Trace Evidence Services, Royal Canadian Mounted Police, Edmonton, Alberta, Canada.
Forensic Sci Int. 2014 Feb;235:24-31. doi: 10.1016/j.forsciint.2013.11.014. Epub 2013 Dec 16.
Detection and identification of ignitable liquids (ILs) in arson debris is a critical part of arson investigations. The challenge of this task is due to the complex and unpredictable chemical nature of arson debris, which also contains pyrolysis products from the fire. ILs, most commonly gasoline, are complex chemical mixtures containing hundreds of compounds that will be consumed or otherwise weathered by the fire to varying extents depending on factors such as temperature, air flow, the surface on which IL was placed, etc. While methods such as ASTM E-1618 are effective, data interpretation can be a costly bottleneck in the analytical process for some laboratories. In this study, we address this issue through the application of chemometric tools. Prior to the application of chemometric tools such as PLS-DA and SIMCA, issues of chromatographic alignment and variable selection need to be addressed. Here we use an alignment strategy based on a ladder consisting of perdeuterated n-alkanes. Variable selection and model optimization was automated using a hybrid backward elimination (BE) and forward selection (FS) approach guided by the cluster resolution (CR) metric. In this work, we demonstrate the automated construction, optimization, and application of chemometric tools to casework arson data. The resulting PLS-DA and SIMCA classification models, trained with 165 training set samples, have provided classification of 55 validation set samples based on gasoline content with 100% specificity and sensitivity.

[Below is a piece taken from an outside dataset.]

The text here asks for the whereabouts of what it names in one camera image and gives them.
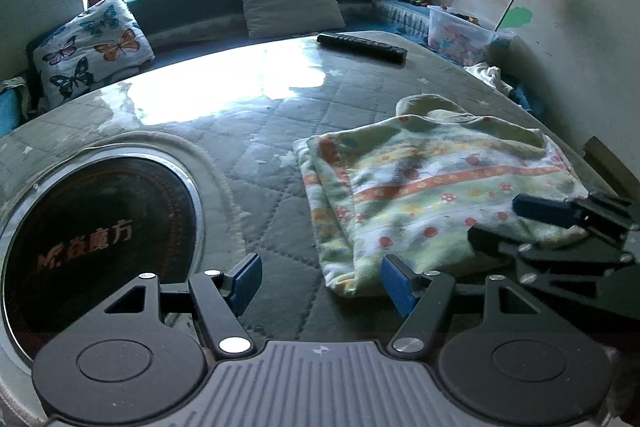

在纵火案件调查中,检测和识别易燃液体(ILs)是至关重要的环节。这项任务的难点在于纵火残留物的化学性质复杂且难以预测,其中还包含了火灾产生的热解产物。IL 通常是汽油,是一种复杂的化学混合物,包含数百种化合物,这些化合物会因温度、气流、IL 放置的表面等因素的不同而在不同程度上被消耗或风化。虽然 ASTM E-1618 等方法有效,但对于一些实验室来说,数据分析可能会成为一个昂贵的瓶颈,数据解释是其中的一个关键步骤。在本研究中,我们通过应用化学计量学工具来解决这个问题。在应用 PLS-DA 和 SIMCA 等化学计量学工具之前,需要解决色谱对齐和变量选择的问题。在这里,我们使用一种基于全氘化正构烷烃梯级的对齐策略。变量选择和模型优化是通过使用聚类分辨率(CR)指标指导的混合向后消除(BE)和向前选择(FS)方法自动完成的。在这项工作中,我们展示了化学计量学工具在实际纵火案件数据中的自动化构建、优化和应用。使用 165 个训练集样本训练得到的 PLS-DA 和 SIMCA 分类模型,对 55 个验证集样本的汽油含量进行了分类,具有 100%的特异性和敏感性。